-- RECORDS FOR THIS TASK --

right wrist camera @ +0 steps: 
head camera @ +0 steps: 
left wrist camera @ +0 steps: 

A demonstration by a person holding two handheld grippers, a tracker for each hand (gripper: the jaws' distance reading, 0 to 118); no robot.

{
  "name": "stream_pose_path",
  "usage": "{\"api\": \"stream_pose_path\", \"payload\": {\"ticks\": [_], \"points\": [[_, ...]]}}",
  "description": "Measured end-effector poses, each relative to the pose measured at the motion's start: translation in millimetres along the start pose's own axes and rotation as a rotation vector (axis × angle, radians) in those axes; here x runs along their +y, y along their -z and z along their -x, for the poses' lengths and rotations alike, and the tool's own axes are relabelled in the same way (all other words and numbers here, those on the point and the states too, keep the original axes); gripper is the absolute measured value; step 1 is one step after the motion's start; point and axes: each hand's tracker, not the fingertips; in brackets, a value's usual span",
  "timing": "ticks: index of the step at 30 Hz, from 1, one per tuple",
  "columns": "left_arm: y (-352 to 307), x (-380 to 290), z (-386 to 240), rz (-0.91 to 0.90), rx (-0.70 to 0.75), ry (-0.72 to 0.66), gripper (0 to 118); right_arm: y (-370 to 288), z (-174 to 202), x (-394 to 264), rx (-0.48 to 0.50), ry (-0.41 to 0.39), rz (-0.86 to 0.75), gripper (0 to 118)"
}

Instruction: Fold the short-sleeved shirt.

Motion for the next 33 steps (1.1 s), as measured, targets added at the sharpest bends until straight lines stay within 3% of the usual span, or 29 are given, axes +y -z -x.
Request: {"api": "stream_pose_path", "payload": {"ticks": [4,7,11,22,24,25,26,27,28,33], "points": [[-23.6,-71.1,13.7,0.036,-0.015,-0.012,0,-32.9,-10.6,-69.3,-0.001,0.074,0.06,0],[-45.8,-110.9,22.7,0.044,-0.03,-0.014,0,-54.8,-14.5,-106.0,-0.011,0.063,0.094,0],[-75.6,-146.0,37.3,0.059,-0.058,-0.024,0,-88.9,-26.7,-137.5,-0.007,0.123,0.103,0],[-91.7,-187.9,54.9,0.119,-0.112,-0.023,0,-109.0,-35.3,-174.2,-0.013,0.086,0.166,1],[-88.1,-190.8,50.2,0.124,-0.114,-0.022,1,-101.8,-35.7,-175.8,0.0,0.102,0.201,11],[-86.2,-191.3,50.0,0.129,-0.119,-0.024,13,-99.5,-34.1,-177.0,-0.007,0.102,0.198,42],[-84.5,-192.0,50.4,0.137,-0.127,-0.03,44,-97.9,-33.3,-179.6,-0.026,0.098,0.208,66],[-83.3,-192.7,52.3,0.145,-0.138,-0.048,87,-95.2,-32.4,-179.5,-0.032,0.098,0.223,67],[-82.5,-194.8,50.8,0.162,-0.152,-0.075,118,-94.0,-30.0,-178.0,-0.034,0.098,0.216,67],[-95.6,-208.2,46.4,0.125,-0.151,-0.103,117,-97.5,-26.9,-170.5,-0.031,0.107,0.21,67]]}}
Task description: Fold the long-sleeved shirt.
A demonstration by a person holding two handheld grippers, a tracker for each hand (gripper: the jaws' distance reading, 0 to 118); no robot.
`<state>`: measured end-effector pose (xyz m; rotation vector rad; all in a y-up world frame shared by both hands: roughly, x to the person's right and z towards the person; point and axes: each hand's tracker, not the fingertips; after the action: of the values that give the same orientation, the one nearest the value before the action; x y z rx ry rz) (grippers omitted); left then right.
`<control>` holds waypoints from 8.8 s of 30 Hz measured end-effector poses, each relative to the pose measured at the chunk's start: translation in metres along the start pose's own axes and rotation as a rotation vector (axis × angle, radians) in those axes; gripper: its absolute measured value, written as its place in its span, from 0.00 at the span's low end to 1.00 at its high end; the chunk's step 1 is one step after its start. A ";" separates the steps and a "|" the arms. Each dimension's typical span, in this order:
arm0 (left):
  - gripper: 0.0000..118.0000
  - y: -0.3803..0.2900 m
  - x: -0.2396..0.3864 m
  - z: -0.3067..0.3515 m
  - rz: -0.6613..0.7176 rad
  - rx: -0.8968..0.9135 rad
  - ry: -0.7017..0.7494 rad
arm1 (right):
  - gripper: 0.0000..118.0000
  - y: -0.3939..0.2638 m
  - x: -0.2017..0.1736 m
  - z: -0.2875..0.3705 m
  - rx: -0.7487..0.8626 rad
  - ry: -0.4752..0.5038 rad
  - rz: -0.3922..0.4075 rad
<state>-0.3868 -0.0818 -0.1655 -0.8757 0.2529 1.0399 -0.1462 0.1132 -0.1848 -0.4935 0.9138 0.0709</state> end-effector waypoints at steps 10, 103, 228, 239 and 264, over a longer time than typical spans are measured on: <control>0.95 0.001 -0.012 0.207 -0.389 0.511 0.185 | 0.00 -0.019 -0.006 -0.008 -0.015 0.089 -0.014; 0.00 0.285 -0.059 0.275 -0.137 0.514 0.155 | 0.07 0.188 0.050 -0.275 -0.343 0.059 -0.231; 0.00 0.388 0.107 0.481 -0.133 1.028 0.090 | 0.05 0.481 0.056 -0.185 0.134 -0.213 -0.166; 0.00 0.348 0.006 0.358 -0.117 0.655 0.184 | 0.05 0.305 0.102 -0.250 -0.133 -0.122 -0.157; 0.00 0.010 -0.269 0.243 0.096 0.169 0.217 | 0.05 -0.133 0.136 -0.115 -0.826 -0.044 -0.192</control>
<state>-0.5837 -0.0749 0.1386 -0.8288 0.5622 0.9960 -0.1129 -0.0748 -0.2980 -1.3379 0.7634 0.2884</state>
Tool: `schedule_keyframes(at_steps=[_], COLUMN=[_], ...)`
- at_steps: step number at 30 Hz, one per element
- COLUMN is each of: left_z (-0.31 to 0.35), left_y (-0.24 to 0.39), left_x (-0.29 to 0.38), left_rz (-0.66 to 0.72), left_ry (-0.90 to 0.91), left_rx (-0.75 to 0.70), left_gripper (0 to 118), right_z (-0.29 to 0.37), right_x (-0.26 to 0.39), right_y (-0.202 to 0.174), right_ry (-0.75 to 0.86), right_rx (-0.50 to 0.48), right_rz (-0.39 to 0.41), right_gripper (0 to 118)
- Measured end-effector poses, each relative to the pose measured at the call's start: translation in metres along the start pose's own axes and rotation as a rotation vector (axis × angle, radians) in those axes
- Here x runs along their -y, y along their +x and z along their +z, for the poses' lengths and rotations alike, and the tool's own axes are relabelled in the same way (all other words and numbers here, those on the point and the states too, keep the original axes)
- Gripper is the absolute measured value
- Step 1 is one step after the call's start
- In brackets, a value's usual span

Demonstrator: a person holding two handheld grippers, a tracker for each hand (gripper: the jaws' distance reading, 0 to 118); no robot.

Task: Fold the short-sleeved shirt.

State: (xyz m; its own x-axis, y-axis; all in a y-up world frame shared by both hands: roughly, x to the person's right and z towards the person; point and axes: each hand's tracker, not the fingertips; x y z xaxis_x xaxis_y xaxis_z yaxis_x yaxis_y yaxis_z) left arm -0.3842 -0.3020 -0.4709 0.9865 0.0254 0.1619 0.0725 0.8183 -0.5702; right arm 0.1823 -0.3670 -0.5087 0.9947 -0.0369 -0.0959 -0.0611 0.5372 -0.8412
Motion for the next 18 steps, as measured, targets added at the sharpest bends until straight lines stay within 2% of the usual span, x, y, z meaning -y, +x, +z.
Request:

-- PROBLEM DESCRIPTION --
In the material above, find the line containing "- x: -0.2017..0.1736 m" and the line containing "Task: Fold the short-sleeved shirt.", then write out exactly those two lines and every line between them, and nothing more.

-- SOLUTION TO THIS TASK --
  - x: -0.2017..0.1736 m
  - z: -0.2875..0.3705 m
  - rx: -0.7487..0.8626 rad
  - ry: -0.4752..0.5038 rad
  - rz: -0.3922..0.4075 rad
<state>-0.3868 -0.0818 -0.1655 -0.8757 0.2529 1.0399 -0.1462 0.1132 -0.1848 -0.4935 0.9138 0.0709</state> end-effector waypoints at steps 10, 103, 228, 239 and 264, over a longer time than typical spans are measured on: <control>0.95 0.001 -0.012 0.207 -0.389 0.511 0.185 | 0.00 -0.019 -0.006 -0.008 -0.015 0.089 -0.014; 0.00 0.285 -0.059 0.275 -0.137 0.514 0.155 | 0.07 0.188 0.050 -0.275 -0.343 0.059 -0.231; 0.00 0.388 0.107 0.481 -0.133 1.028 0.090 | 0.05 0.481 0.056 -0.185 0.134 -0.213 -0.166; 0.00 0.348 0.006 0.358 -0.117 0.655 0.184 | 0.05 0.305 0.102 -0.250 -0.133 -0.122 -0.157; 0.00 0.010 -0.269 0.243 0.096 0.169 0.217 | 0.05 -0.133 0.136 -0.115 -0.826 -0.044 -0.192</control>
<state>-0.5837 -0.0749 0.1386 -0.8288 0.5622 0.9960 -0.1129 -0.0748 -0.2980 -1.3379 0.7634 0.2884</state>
Tool: `schedule_keyframes(at_steps=[_], COLUMN=[_], ...)`
- at_steps: step number at 30 Hz, one per element
- COLUMN is each of: left_z (-0.31 to 0.35), left_y (-0.24 to 0.39), left_x (-0.29 to 0.38), left_rz (-0.66 to 0.72), left_ry (-0.90 to 0.91), left_rx (-0.75 to 0.70), left_gripper (0 to 118), right_z (-0.29 to 0.37), right_x (-0.26 to 0.39), right_y (-0.202 to 0.174), right_ry (-0.75 to 0.86), right_rx (-0.50 to 0.48), right_rz (-0.39 to 0.41), right_gripper (0 to 118)
- Measured end-effector poses, each relative to the pose measured at the call's start: translation in metres along the start pose's own axes and rotation as a rotation vector (axis × angle, radians) in those axes
- Here x runs along their -y, y along their +x and z along their +z, for the poses' lengths and rotations alike, and the tool's own axes are relabelled in the same way (all other words and numbers here, those on the point and the states too, keep the original axes)
- Gripper is the absolute measured value
- Step 1 is one step after the call's start
- In brackets, a value's usual span

Demonstrator: a person holding two handheld grippers, a tracker for each hand (gripper: the jaws' distance reading, 0 to 118); no robot.

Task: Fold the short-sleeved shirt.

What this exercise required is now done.